Synthetic Division Calculator

Synthetic division is a shortcut for dividing a polynomial $p(x)$ by a linear factor $x - k$. It's faster than long division and produces the same quotient and remainder, just with less writing.

Given $p(x) = a_n x^n + a_{n-1} x^{n-1} + \cdots + a_0$ divided by $x - k$, synthetic division produces:

$p(x) = (x - k) q(x) + r$

where $q(x)$ is the quotient (degree $n - 1$) and $r$ is the constant remainder.

Key uses:

1. Quick polynomial division when the divisor is a linear $x - k$.
2. Evaluate $p(k)$ — by the Remainder Theorem, $p(k) = r$, so the remainder is exactly the function value.
3. Factor polynomials — if $r = 0$, then $(x - k)$ is a factor and $q(x)$ tells you the cofactor.
4. Find rational roots combined with the Rational Roots Theorem.

Setup

To divide $p(x) = a_n x^n + a_{n-1} x^{n-1} + \cdots + a_0$ by $x - k$:

1. Write the divisor's zero $k$ on the left.
2. List the coefficients of $p(x)$ on the right, including zeros for any missing terms.

Algorithm

1. Bring down the first coefficient ($a_n$) unchanged.
2. Multiply by $k$ and write the result under the next coefficient ($a_{n-1}$).
3. Add the column.

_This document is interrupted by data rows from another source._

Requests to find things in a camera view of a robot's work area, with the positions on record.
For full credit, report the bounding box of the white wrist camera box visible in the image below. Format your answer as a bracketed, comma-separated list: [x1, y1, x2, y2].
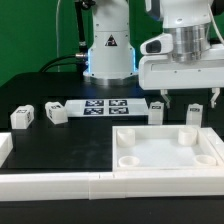
[140, 33, 173, 55]

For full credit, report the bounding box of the white sheet with AprilTags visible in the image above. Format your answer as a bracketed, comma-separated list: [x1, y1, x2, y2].
[65, 98, 148, 117]

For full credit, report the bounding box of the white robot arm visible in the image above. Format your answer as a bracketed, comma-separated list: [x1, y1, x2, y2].
[76, 0, 224, 104]

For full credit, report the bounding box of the white left fence piece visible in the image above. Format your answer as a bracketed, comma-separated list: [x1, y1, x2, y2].
[0, 132, 13, 167]

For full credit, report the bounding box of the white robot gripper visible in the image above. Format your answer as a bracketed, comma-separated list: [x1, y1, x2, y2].
[139, 44, 224, 109]

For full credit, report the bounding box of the black cable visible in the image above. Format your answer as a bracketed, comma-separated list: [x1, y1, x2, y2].
[39, 53, 88, 73]

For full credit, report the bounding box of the white square tabletop part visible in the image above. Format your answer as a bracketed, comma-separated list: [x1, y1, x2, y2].
[112, 125, 224, 172]

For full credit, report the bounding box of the white front fence bar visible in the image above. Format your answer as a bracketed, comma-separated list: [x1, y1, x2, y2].
[0, 168, 224, 202]

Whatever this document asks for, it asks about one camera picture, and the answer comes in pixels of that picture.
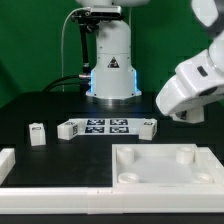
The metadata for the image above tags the black cable bundle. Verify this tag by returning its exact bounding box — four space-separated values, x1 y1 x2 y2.
41 75 92 93

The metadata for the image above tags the white square tabletop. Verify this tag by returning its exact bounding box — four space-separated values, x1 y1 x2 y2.
112 144 224 186

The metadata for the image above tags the black camera on stand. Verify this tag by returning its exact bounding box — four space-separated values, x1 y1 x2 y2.
71 6 123 74

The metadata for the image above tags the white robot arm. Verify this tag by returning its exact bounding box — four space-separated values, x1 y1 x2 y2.
73 0 224 118

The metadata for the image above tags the white U-shaped obstacle fence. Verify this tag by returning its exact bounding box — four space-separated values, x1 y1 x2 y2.
0 148 224 214

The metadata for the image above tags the white camera cable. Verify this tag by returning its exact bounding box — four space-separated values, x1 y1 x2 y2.
60 7 92 93

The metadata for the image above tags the apriltag base sheet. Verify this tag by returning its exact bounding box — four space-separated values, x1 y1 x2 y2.
70 118 145 135

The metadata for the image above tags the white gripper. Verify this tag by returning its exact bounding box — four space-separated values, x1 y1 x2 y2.
156 49 224 116

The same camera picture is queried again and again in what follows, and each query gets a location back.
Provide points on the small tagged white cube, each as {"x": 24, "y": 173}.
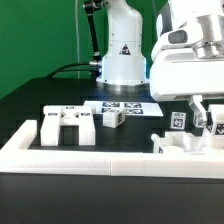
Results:
{"x": 178, "y": 120}

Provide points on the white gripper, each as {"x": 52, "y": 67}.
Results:
{"x": 177, "y": 74}

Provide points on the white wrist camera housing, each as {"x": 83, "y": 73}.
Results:
{"x": 203, "y": 34}

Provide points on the white chair back part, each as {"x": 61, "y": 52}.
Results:
{"x": 56, "y": 116}

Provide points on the white chair seat part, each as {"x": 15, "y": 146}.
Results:
{"x": 180, "y": 143}

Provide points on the white sheet with tags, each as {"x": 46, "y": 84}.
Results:
{"x": 131, "y": 108}

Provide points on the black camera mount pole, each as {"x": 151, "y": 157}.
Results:
{"x": 90, "y": 7}

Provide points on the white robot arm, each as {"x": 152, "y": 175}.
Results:
{"x": 124, "y": 65}

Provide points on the white U-shaped border frame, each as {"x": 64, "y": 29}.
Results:
{"x": 169, "y": 159}

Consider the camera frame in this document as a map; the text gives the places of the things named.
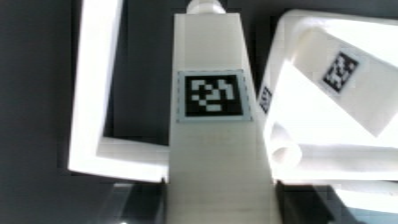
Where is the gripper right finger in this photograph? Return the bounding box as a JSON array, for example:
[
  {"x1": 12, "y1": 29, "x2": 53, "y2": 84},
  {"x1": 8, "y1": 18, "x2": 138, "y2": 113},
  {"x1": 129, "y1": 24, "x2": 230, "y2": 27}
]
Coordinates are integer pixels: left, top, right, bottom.
[{"x1": 275, "y1": 182, "x2": 342, "y2": 224}]

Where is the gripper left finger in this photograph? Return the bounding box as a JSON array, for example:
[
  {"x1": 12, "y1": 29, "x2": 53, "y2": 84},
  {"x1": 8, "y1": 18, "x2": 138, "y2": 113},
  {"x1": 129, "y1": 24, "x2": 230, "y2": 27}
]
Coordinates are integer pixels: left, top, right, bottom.
[{"x1": 95, "y1": 182, "x2": 164, "y2": 224}]

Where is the white desk leg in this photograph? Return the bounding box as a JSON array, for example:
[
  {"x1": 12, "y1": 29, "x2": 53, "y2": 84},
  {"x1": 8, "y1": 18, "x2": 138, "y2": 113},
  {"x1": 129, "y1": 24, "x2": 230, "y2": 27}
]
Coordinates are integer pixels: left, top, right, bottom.
[
  {"x1": 292, "y1": 30, "x2": 398, "y2": 137},
  {"x1": 166, "y1": 0, "x2": 282, "y2": 224}
]

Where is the white desk top tray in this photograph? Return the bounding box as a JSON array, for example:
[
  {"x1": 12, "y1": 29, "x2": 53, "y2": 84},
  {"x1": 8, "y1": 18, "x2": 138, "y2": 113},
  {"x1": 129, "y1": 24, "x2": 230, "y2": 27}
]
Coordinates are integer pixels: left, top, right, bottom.
[{"x1": 259, "y1": 10, "x2": 398, "y2": 214}]

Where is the white right fence bar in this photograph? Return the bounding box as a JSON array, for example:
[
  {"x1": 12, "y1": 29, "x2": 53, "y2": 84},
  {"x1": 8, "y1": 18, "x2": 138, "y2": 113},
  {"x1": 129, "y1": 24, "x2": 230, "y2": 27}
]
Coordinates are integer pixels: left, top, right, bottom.
[{"x1": 67, "y1": 137, "x2": 168, "y2": 182}]

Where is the white fence bar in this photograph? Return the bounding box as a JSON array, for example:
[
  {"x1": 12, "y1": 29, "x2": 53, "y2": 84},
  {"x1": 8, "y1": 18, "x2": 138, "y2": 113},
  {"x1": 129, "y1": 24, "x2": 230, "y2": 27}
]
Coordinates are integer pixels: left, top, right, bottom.
[
  {"x1": 67, "y1": 0, "x2": 124, "y2": 175},
  {"x1": 67, "y1": 137, "x2": 168, "y2": 182}
]

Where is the white front fence bar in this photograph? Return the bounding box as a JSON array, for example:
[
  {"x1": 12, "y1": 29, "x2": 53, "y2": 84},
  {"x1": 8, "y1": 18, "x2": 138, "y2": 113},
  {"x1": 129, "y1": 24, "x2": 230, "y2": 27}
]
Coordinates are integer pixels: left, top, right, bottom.
[{"x1": 67, "y1": 0, "x2": 124, "y2": 175}]

Write the sum on the bottom row.
4. Repeat: multiply that sum by $k$, write under the next coefficient, add.
5. Continue until you finish all coefficients.

Reading the Result

The bottom row contains:

• The first $n$ entries: coefficients of the quotient $q(x)$ (in descending order of degree).
• The last entry: the remainder $r$.

Example: $(x^3 - 4x + 5) \div (x - 2)$

Coefficients of $x^3 + 0x^2 - 4x + 5$: $[1, 0, -4, 5]$. Divisor zero: $k = 2$.

 2 |  1   0  -4   5
   |      2   4   0
   |________________
      1   2   0   5

Quotient: $x^2 + 2x + 0 = x^2 + 2x$. Remainder: $5$.

So $x^3 - 4x + 5 = (x - 2)(x^2 + 2x) + 5$.

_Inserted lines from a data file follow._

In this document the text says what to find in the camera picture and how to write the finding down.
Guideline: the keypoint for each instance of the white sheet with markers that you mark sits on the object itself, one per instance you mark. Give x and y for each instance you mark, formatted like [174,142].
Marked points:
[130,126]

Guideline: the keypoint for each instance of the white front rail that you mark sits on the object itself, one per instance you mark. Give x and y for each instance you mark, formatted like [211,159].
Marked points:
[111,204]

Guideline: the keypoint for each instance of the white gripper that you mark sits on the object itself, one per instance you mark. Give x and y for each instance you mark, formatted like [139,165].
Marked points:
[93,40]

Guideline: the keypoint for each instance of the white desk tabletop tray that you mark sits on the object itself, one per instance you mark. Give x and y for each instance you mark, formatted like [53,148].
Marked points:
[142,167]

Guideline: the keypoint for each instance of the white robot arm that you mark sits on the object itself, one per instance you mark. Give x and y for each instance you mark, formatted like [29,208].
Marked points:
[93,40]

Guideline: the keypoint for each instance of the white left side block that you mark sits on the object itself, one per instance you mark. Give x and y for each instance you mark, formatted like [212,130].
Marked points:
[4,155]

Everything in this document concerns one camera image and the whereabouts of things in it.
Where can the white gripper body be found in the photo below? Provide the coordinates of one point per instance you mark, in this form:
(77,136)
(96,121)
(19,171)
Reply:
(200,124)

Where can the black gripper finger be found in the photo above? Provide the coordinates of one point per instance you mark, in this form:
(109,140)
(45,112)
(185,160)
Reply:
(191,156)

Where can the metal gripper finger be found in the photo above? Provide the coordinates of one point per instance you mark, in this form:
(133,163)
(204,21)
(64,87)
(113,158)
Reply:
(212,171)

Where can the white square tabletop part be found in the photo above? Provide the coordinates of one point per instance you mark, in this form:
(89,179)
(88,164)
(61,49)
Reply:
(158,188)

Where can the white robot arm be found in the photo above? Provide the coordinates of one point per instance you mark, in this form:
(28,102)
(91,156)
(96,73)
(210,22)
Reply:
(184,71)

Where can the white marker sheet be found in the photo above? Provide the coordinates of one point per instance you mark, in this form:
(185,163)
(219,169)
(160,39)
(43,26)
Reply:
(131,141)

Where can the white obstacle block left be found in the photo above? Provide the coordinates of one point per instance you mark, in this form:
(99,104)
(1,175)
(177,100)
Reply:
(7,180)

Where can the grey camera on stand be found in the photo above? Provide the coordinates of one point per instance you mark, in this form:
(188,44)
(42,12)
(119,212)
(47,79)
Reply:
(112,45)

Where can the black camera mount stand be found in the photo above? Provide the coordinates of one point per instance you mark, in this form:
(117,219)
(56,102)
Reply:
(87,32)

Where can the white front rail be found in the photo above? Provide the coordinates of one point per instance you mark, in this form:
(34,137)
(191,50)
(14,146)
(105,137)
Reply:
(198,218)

Connection to the Remainder Theorem

The remainder $r$ in $p(x) = (x - k)q(x) + r$ equals $p(k)$. Setting $x = k$:

$p(k) = (k - k) q(k) + r = r$

So synthetic division is a quick way to evaluate $p(k)$ without plugging in.

Factor Theorem

A corollary: $(x - k)$ is a factor of $p(x)$ iff $p(k) = 0$ iff the synthetic-division remainder is $0$.

• Missing zero placeholders: For $p(x) = x^3 - 4x + 5$, you must include a $0$ for the missing $x^2$ term. Otherwise the columns misalign.
• Sign error on $k$: To divide by $x - 2$, use $k = 2$ (the zero of the divisor). To divide by $x + 3$, use $k = -3$.
• Cannot use directly for $ax - k$ divisors: Synthetic division as taught works for $x - k$ (leading coefficient 1). For $ax - k$, factor out $a$ first or use polynomial long division.
• Forgetting to drop the first coefficient: The first step is always 'bring down $a_n$' — multiply nothing yet.
• Misreading the quotient: The bottom row's first $n$ entries are coefficients, and the degree drops by 1. A degree-4 polynomial divided by $x - k$ gives a degree-3 quotient.